Life & Labors: East & West
July 09, 2013
Mrs Gaylord writes:
It will ever be difficult to understand how those sturdy farmers of New England could feed, clothe, and educate, even in the plainest manner, families of eight or ten children, from one of those rock-bound and unproductive New England farms. But they did more than this--often giving one son, perhaps two, a college education. And we know of one Vermont father and mother, who through the most unprecedented self-denial sent five sons to college, hoping all would become ministers of the gospel.
Such results were not accomplished wholly by untiring industry and strict economy, but head, heart, and hands worked together, and wrought out achievements worthy of a monument to perpetuate their memory. And multitudes of monuments do exist with a foundation laid so deep in the hearts and lives of their descendants, as to go on from generation to generation and endure forever. Their posterity is their monument.
This is the Eastern culture which bred and educated Reuben Gaylord and which he left to follow his call in the West.

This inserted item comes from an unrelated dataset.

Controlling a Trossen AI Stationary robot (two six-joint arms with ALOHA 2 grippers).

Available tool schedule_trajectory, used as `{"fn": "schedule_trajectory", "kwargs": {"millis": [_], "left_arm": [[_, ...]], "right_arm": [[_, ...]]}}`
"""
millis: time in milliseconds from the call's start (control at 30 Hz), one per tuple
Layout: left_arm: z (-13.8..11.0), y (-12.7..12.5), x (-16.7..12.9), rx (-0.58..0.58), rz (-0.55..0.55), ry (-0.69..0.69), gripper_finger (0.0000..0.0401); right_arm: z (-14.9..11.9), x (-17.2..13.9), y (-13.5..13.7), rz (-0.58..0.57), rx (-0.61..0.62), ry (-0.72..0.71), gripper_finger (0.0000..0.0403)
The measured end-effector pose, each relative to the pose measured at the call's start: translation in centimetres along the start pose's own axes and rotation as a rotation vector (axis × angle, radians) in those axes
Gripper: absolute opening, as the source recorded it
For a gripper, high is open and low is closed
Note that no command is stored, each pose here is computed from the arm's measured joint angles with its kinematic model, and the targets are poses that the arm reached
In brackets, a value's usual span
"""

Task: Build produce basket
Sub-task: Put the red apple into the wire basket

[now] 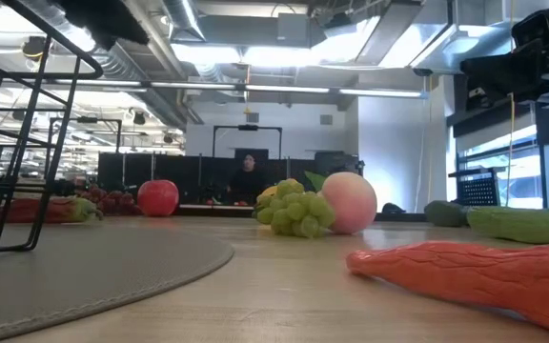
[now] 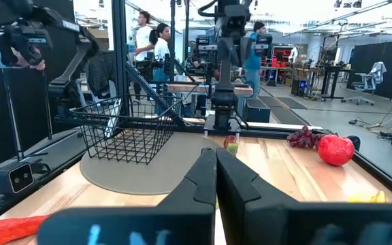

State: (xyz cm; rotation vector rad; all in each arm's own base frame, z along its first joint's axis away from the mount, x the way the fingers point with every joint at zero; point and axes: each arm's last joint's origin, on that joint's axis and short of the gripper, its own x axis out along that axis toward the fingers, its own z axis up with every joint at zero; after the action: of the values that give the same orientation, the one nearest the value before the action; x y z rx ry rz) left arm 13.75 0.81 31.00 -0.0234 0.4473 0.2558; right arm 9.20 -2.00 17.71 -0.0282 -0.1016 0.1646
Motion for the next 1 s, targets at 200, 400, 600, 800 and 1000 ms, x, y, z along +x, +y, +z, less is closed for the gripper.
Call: {"fn": "schedule_trajectory", "kwargs": {"millis": [200, 400, 600, 800, 1000], "left_arm": [[1.3, -0.2, 2.3, -0.208, 0.104, 0.337, 0.0031], [0.6, 0.1, 4.1, -0.460, 0.191, 0.508, 0.0031], [0.5, 0.2, 5.1, -0.482, 0.197, 0.539, 0.0031], [0.6, 0.1, 5.2, -0.473, 0.192, 0.529, 0.0031], [0.6, 0.4, 5.2, -0.415, 0.257, 0.503, 0.0031]], "right_arm": [[0.0, 0.0, 0.0, 0.000, -0.002, 0.000, 0.0000], [0.0, 0.0, 0.0, 0.000, -0.001, -0.001, 0.0000], [0.0, 0.0, 0.0, 0.000, -0.001, -0.001, 0.0000], [0.0, 0.0, 0.0, 0.000, 0.002, -0.001, 0.0000], [0.0, 0.0, 0.0, -0.001, -0.002, -0.001, 0.0000]]}}
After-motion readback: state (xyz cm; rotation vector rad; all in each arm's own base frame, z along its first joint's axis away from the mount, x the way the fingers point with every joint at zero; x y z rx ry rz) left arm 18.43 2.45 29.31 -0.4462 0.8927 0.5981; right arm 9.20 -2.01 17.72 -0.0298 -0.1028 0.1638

Within a year of graduating from Yale, he went to Illinois, then the Western frontier, to teach at Illinois College. He wrote on October 21, 1834, "I have long desired to see our western land, and now the way seems prepared for me."
Here is his early impression of the prairie, delivered in a letter to his niece dated May 2, 1835:
You may wish to know how I like the country. I was disappointed at first, as the season was unusually backward, but spring has at length opened in all its beauty and loveliness. The weather is warm and the trees are springing into new life. The wild plum, red bud, and various other kinds are decked with blossoms. The prairie flowers are inviting the admirer of nature, and showing the hand of God and His wisdom, as much as the bright luminary that dispenses its life-giving rays over all our system.